A CORRESPONDENT asks whether reforms could not produce a base from which establishing socialism would be easier. The Editors reply rejecting “the idea that reforms could somehow help towards the establishment of socialism.” This is probably justified; it is not likely that even the Second Coming of Karl Marx could help in the sense of getting “socialism” established. But the cavalier attitude adopted, dismissing reforms as able to do no more than “bring some temporary and marginal benefit to some workers” does not come well from a party whose activity rests on the work of the 19th Century reformers who won a considerable degree of freedom for public speech.

REVISING ARISTOTLE
“We, the workers, who… run the planet from top to bottom… ” (Steve Coleman, p. 61)

“The job of governments is to run the coercive state… ” (Steve Coleman, p. 60)

To Aristotle’s three laws of thought the Party adds a fourth: The two parts of a self-contradiction may not appear on the same page.

ENGELS versus (A-)SPGB

the ultimate causes of a ll social changes and political revolutions are to be sought not in the minds of men… but in changes in the mode of production and exchange… ” (Friedrich Engels, quoted on p.68)

If that is so, then the reason why the “socialist” revolution has not come is that the needed changes in the mode of production and exchange have not yet taken place.

But the Party tell us that further changes in the mode of production and exchange are not required:

Socialism is ours for the taking. (The Case for Socialism p. 52)

The only remaining barriers… are the class relations of capitalism, the profit motive and the political division of the world… ” (SOCIALIST STANDARD December 1982 p. 235)

BUT WHICH PRINCIPLES?
Under this heading IC38 drew attention to a page headed “About Socialism” which had been appearing in the SOCIALIST STANDARD since July 1987; it put forward a position differing substantially from that expressed in the Object and Principles. In the issue for April 1989 this page reappears with changes and a new heading “About Ourselves”; it still differs substantially from the Object and Principles. To point up a few of the more obvious differences:

“About Ourselves” has the Party “opposed to all others,” while Principle No. 8 has it “determined to wage war” against them.

Principle No. 4 accepts the concept of an order of social evolution. “About Ourselves” says nothing of this.

Principle No. 6 declares a need for the working class to convert the armed forces into an agent of emancipation. “About Ourselves” says nothing about using armed force.

Unlike “About Socialism,” which spoke only of monopoly, “About Ourselves” returns to the explicit assertion that capitalism is based on the ownership of the means of production (etc.) by the capitalist class. But it, also, fudges the Soviet issue, claiming this system as capitalist but not asserting that in the USSR the means of production (etc.) are owned by any one class. (It also extends this lack of clarity to “countries like China, Cuba and Yugoslavia”).

This is not the limit of the confusion. Having defined capitalism as:

a system based on the ownership of the means of producing and distributing wealth… by… a privileged class

they continue, a little later:

It is their control of the machinery of government that now allows the capitalist class to protect their privileged position as the owners of the means of production.

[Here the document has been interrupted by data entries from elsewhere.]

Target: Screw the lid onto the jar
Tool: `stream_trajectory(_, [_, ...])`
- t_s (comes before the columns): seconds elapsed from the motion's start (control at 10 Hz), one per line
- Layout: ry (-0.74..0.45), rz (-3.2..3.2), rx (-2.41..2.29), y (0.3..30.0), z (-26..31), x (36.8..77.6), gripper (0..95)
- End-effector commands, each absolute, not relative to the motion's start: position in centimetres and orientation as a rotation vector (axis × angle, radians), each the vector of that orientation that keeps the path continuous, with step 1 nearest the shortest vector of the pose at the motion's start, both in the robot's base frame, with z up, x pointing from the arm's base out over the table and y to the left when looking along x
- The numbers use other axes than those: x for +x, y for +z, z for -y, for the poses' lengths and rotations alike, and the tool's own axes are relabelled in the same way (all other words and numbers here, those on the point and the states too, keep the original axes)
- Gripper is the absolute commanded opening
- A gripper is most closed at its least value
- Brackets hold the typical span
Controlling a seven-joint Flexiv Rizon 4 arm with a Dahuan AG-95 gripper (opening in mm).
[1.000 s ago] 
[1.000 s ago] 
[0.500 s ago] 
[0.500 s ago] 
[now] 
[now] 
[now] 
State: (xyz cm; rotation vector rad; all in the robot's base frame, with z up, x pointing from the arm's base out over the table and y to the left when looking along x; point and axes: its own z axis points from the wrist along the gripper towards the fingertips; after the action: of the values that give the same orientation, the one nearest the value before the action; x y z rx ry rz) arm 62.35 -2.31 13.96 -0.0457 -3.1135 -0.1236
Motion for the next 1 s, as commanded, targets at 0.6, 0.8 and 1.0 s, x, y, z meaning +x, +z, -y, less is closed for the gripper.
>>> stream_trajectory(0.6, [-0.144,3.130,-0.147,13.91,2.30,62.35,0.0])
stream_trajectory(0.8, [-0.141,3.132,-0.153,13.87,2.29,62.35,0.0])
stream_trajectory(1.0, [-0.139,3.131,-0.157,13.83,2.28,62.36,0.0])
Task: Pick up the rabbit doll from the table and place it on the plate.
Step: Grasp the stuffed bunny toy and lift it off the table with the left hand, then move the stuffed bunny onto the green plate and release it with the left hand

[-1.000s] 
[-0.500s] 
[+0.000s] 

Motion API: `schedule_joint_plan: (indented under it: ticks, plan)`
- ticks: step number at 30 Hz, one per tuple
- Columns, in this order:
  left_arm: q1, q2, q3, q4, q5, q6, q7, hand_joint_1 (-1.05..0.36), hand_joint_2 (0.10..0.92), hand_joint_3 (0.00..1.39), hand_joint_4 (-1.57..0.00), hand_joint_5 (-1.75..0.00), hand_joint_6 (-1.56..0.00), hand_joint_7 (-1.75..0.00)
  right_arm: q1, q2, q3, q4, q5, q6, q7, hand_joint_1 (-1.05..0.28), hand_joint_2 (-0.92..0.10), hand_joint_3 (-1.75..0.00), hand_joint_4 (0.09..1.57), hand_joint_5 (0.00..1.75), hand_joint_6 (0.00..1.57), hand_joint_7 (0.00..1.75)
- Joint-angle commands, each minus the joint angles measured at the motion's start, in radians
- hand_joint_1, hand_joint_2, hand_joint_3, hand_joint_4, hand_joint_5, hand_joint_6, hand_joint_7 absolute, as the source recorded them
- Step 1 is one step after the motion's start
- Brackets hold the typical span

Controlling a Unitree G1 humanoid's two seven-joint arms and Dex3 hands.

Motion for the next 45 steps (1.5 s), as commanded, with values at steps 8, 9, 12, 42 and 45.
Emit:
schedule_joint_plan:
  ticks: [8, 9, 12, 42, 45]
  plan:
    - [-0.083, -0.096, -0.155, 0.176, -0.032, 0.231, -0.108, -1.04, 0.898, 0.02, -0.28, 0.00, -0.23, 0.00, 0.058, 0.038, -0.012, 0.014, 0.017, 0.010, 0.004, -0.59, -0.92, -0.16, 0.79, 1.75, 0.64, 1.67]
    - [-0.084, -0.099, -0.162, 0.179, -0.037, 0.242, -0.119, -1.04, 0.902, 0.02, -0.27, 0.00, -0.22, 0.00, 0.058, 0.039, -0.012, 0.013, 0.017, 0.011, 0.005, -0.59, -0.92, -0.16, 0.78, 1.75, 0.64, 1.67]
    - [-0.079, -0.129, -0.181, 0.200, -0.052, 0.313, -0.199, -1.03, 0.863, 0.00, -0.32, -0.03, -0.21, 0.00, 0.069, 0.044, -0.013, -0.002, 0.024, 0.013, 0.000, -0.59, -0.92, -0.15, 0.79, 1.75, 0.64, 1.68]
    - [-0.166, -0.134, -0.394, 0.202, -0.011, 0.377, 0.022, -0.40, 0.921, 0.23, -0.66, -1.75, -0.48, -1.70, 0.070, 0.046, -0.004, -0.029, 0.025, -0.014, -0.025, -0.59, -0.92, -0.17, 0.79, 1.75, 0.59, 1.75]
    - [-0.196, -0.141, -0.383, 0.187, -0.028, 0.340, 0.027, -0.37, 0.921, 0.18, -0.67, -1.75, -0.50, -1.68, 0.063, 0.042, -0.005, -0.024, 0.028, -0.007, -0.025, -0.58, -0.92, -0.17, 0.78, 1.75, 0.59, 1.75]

Without control of government the capitalists will not be able to protect their ownership. Without ownership they will not be able to retain control of government. Neither is basic; the two are interdependent.

“About Ourselves” is presented as a “set of principles.” On the Party’s own showing they now have two sets of principles, and we have seen that there are substantial differences between them. They themselves have shown, more clearly than IC, that what they like to call their “case” is by no means clear or simple.

from Ideological Commentary 39, May 1989.